On Purim, the story is read out in temple from the Megillah. Whenever Haman’s name is mentioned, feet are stamped and groggers (noisemakers) are twirled. On this day of celebration, adults are supposed to eat, drink, and be merry. Carnivals take place (my Hebrew school held a great one every year), and children dress in costumes while engaging in shalach manot, which involves going door-to-door and offering gifts of candy, fruit, and hamantaschen.

Hamantaschen are, of course, THE food of Purim. Triangular pastries patterned after and named for the three-cornered hat Haman wore, they can have various filling like poppy seeds, prunes, or apricots. I don’t care for poppy seeds, so I always make mine with prunes and apricots.


NYT Sunday Puzzle – February 26, 2012

March 2, 2012

After an 8-week dry spell – the longest interval I can remember — another Sunday puzzle completed with no errors. Though I completed several during that period, they contained one or two mistakes, stupid or otherwise.

NYT Sunday Puzzle - February 26, 2012

Theme: Back to the Start

It wasn’t too difficult to figure out the meaning: In each of the theme answers, the last word is missing three letters, and going “back to the start,” they are the first three letters of the first word.

23A. Aide for a V.I.P. customer = Personal Shop(per)
25A. Multiple Grammy winner who was a contestant on “Dancing with the Stars” = Toni Brax(ton)
35A. Prozac, for one = Anti-Depress(ant)
59A. Freudian Concept = Pleasure Princi(ple)
78A. Mountains, rivers, plains, etc. = Physical Geogra(phy)
99A. Fancy salad ingredient = Artichoke He(art)
117A. London transportation = Undergro(und)
119A. Marlon Brando film = On the Waterfr(ont)

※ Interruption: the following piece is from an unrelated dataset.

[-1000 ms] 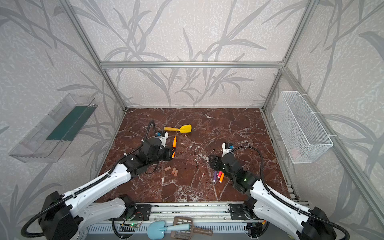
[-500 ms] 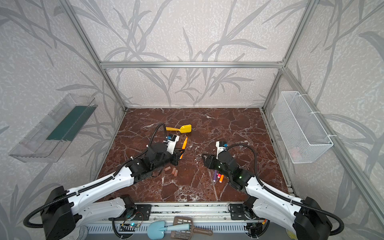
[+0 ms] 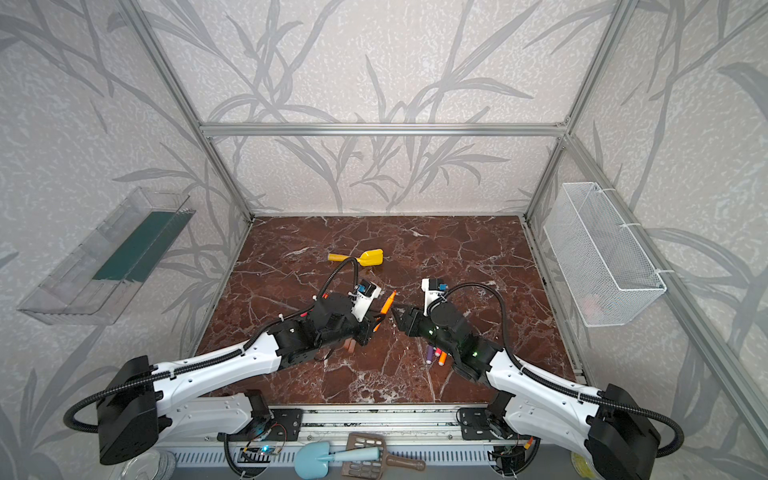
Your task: Insert the pens into the pen caps
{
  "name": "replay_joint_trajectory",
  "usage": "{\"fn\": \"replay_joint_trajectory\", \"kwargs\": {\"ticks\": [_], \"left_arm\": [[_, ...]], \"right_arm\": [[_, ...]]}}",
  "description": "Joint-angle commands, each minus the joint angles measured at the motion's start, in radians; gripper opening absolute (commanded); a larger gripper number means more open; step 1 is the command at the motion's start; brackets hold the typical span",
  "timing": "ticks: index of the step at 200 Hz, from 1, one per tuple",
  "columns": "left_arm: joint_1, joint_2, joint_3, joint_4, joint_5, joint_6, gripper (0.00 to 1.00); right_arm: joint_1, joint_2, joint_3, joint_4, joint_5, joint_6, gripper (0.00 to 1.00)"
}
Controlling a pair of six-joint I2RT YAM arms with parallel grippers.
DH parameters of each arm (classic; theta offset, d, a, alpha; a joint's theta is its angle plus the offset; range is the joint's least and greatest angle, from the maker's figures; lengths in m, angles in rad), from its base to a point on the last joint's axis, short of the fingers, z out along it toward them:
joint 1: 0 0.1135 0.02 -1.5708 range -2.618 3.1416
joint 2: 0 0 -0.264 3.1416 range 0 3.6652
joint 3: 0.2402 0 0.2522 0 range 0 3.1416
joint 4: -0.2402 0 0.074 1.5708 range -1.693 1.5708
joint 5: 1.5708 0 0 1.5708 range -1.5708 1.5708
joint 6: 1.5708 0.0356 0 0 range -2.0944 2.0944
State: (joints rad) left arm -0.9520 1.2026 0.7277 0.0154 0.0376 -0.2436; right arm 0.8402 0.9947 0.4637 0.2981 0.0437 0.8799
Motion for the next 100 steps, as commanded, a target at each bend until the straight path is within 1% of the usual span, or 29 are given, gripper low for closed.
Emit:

I didn’t have a clue about the following:
26A. Paper nautilus, e.g. = Octopod
89A. Actor Hill of “Moneyball” = Jonah (Michael saw the movie but I didn’t.)
92A. Spanish winds = Aires.
124A. Fastener patented in 1939 = Twist Tie

These I got quite easily:
20A. Stern taking a bow (in two senses) = Isaac
48A. Gore in fiction = Vidal
86A. “The Magnificent Seven” co-star = (Steve) McQueen. (My first thought was Yul Brynner. But though the number of letters in his last name fit, it became immediately apparent that they wouldn’t work with the surrounding answers.) .
122A. “Cheers” bartender Sam = Malone (I watched it during the early years.)